"Have you really read Job? Read him, read him again and again" : Kierkegaard, Vischer, and Barth on the book of Job
Abstract
This thesis explores the reception history of the book of Job, particularly in Søren
Kierkegaard’s Three Upbuilding Discourses and Repetition, Wilhelm Vischer’s “Hiob, ein
Zeuge Jesu Christi,” and Karl Barth’s Church Dogmatics. It examines the hermeneutical
presuppositions of these three scholars and how the scholars themselves fit into the history
of interpretation, showing that they use a post-critical allegorical interpretation in order to
explore the freedom of God and humanity.
Chapter one offers a defense of using reception history in biblical studies. By
walking through Mikhail Bakhtin’s theories on great time and the chronotope, it argues that
great texts continue to live and grow even after their completion and canonization. During
this “afterlife,” their meaning expands as more readers participate in their interpretations.

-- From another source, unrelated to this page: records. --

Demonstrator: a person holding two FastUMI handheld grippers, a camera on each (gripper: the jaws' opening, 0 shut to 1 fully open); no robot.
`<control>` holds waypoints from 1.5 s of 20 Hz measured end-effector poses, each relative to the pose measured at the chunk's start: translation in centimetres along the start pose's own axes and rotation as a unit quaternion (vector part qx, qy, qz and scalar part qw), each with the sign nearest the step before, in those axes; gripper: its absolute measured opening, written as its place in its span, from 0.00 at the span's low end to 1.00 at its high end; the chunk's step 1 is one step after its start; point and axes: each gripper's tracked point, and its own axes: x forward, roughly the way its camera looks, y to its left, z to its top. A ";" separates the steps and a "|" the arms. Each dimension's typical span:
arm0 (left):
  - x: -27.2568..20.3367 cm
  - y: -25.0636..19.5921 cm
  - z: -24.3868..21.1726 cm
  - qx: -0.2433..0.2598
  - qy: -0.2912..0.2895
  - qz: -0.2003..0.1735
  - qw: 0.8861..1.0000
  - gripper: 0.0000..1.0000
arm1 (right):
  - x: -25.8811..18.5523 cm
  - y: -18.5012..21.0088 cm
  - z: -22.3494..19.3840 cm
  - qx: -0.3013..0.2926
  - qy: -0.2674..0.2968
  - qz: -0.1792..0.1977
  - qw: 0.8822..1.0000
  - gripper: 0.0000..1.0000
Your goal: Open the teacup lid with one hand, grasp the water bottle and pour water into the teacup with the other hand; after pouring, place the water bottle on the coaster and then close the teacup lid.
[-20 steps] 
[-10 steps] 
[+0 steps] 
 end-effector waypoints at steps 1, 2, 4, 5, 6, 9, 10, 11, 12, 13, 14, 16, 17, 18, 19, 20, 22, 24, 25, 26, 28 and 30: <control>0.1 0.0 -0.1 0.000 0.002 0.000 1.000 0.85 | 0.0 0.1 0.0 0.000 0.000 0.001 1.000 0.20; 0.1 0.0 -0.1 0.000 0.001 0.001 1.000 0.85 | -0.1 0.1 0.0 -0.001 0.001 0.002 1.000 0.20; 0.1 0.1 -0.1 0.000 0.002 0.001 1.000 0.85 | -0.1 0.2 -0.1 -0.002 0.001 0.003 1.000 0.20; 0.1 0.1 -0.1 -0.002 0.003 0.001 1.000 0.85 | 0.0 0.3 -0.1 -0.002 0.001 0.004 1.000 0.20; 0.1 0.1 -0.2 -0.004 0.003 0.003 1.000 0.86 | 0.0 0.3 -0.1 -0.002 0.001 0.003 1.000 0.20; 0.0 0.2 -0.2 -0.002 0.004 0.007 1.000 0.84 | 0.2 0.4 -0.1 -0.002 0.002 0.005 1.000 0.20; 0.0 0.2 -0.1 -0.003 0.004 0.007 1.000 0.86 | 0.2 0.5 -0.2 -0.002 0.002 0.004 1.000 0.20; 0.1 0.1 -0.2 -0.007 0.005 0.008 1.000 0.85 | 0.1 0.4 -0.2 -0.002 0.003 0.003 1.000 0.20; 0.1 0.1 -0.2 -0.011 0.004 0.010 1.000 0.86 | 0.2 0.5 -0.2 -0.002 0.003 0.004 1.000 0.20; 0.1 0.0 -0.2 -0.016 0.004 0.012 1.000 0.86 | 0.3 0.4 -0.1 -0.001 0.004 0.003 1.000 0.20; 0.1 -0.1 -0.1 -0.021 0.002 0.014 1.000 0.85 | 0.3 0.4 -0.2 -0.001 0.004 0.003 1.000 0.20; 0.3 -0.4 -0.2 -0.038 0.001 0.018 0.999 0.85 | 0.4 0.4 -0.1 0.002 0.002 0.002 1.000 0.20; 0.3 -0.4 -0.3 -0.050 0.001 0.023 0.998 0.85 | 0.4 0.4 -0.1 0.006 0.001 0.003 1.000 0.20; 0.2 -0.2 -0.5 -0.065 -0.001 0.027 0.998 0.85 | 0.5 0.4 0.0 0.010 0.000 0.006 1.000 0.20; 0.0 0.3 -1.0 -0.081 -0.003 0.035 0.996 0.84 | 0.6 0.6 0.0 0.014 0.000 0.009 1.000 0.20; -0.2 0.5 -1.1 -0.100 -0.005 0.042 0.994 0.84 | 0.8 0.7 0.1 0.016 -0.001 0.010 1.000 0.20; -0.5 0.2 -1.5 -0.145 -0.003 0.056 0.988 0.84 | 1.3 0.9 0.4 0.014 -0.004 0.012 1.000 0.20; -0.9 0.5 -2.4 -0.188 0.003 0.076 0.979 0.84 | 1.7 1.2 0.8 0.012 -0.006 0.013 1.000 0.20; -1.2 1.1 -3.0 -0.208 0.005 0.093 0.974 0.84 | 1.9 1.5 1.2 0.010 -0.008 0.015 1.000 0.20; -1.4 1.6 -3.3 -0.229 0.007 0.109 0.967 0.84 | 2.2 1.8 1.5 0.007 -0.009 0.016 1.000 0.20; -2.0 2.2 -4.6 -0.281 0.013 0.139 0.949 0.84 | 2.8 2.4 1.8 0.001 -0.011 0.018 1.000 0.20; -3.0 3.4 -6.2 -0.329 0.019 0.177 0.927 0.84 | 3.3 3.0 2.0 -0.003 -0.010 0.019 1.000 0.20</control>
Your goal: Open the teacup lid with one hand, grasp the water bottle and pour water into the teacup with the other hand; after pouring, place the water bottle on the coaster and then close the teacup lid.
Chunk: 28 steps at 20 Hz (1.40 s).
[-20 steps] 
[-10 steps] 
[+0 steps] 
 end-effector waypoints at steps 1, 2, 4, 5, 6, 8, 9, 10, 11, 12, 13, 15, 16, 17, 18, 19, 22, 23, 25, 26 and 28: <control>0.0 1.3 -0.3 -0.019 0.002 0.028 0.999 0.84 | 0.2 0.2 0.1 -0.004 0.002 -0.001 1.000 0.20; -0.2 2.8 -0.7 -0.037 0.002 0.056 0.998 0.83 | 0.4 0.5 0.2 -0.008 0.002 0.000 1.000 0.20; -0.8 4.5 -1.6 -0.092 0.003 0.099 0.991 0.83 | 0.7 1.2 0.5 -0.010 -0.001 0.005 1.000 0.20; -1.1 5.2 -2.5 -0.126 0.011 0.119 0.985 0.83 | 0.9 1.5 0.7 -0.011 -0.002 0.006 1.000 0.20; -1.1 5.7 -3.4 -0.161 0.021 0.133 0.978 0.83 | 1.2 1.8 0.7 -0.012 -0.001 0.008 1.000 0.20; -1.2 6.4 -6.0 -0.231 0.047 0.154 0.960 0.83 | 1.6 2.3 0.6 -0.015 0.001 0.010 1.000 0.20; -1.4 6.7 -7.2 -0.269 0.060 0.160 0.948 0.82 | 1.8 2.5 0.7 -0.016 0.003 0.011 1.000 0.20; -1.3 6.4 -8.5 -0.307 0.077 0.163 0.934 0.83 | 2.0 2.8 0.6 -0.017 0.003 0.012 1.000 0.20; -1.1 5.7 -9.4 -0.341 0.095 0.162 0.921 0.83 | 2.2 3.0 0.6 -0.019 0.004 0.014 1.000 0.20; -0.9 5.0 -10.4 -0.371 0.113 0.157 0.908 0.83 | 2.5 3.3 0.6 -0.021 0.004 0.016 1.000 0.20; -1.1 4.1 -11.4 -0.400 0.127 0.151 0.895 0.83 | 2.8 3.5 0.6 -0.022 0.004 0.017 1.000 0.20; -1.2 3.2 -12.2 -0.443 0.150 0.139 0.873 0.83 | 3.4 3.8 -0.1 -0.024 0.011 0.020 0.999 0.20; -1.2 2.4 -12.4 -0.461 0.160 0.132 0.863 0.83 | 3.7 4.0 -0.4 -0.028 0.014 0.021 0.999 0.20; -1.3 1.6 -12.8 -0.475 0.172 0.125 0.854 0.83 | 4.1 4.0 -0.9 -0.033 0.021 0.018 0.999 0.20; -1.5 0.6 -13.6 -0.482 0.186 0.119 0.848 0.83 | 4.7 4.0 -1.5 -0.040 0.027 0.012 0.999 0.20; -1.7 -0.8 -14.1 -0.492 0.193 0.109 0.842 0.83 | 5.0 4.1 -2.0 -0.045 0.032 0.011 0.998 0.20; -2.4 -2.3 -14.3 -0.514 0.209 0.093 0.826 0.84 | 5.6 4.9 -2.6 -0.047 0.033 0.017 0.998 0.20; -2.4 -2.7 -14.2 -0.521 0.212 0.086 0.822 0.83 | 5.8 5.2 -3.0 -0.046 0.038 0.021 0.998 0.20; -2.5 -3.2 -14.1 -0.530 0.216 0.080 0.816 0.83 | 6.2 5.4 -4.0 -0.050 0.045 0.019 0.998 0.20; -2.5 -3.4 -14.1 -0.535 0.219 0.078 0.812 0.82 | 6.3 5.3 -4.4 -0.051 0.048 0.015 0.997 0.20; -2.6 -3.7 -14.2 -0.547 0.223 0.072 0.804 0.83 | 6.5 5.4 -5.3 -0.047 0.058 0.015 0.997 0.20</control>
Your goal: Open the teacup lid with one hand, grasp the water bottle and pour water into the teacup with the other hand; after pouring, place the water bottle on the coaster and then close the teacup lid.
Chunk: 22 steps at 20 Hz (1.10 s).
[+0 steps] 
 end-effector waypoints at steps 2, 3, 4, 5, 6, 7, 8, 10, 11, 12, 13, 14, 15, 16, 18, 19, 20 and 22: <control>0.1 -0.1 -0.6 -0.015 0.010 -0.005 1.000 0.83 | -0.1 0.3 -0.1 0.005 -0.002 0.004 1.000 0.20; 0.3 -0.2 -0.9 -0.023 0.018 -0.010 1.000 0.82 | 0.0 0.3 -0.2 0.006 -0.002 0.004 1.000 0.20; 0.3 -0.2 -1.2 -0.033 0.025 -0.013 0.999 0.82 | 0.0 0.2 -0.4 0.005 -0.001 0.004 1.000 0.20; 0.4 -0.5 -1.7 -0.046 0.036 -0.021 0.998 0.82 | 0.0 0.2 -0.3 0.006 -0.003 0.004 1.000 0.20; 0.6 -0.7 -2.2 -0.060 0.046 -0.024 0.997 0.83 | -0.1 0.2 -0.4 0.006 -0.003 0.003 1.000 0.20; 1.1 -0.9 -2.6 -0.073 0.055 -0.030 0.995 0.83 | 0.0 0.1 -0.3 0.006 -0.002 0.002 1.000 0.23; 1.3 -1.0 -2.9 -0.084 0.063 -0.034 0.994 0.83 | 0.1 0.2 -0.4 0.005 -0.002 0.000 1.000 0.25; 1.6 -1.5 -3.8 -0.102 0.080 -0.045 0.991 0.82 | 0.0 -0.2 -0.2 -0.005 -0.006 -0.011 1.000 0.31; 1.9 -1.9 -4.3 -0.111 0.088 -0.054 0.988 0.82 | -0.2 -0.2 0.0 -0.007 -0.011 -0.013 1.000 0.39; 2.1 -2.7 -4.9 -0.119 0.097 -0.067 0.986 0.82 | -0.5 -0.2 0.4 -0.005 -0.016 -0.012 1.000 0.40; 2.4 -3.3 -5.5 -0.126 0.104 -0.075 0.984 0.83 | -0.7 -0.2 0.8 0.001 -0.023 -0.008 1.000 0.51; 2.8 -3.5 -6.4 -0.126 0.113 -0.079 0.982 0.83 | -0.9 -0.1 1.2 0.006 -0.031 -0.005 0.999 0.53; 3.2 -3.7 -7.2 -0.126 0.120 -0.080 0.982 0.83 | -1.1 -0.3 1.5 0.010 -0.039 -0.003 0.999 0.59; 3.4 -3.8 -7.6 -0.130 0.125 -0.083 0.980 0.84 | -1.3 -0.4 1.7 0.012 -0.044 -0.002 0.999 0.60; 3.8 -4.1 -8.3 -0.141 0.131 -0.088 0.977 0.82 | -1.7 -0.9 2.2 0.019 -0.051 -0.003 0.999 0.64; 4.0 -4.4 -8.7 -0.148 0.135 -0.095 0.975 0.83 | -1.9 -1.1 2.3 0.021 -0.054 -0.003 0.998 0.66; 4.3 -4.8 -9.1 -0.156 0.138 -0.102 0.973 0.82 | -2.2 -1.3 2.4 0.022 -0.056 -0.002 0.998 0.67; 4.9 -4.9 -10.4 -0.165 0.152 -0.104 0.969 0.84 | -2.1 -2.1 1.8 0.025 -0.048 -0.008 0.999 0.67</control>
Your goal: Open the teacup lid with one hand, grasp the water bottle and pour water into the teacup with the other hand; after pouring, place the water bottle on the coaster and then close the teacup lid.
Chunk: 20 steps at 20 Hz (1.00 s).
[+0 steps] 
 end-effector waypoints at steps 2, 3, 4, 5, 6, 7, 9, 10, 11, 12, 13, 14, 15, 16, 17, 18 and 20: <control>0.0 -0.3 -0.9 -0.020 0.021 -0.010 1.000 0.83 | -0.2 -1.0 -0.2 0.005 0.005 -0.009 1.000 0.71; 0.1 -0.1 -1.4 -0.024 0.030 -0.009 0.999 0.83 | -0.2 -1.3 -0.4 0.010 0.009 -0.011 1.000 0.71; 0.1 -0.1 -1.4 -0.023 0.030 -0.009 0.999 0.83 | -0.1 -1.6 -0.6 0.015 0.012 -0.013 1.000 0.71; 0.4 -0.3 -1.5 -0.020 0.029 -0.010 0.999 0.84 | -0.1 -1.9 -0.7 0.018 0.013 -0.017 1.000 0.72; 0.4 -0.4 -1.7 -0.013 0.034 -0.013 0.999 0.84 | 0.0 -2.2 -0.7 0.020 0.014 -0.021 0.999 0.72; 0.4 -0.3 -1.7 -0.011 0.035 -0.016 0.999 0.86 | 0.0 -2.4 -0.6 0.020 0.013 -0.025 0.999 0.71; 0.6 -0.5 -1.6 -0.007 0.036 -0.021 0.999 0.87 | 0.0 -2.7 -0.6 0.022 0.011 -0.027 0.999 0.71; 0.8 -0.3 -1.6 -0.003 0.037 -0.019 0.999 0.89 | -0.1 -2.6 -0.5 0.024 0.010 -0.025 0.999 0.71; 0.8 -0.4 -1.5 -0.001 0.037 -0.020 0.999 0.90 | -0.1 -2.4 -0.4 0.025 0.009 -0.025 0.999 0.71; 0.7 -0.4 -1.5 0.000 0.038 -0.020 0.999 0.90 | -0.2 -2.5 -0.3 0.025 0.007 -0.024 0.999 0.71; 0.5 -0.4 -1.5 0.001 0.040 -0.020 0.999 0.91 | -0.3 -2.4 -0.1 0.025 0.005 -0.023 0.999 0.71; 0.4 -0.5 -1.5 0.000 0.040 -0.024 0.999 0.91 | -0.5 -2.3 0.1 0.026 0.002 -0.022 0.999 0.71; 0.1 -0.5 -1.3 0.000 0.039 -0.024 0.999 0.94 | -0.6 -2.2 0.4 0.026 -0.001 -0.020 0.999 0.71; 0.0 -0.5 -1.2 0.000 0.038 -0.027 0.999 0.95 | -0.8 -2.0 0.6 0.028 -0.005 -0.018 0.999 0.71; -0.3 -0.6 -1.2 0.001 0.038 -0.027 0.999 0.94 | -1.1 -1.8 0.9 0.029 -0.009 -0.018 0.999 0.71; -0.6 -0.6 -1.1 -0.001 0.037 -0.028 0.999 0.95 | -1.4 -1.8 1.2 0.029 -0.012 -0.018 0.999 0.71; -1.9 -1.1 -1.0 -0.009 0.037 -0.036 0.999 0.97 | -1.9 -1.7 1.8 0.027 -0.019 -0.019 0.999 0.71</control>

Chapter two examines the afterlife of the book of Job in the hands of Christian exegetes,
focusing on allegory and freedom in the interpretations by Gregory the Great, Thomas
Aquinas, Martin Luther, John Calvin, and Immanuel Kant. Chapter three looks at the
unusual and rich interpretations of Job by Kierkegaard—the autonymous upbuilding
discourse on Job’s response to his suffering in the prologue and the novella Repetition as an
interpretation of the dialogue between Job and his friends. Chapter four examines the
interpretation of the book of Job in Vischer’s mini-commentary. Vischer sees the character
of Job as one whose devotion to God goes beyond the laws that God purveys and the
doctrine that seeks to explain God. Referring specifically to the works of Kierkegaard and
Vischer, Karl Barth’s work on Job—the focus of chapter five—sees the book of Job as
illustrative of Jesus Christ’s relationship to God and humanity. All three scholars
incorporated allegory while ruminating on the freedom of God in the book of Job. The final
chapter evaluates their interpretations while addressing their similarities and differences.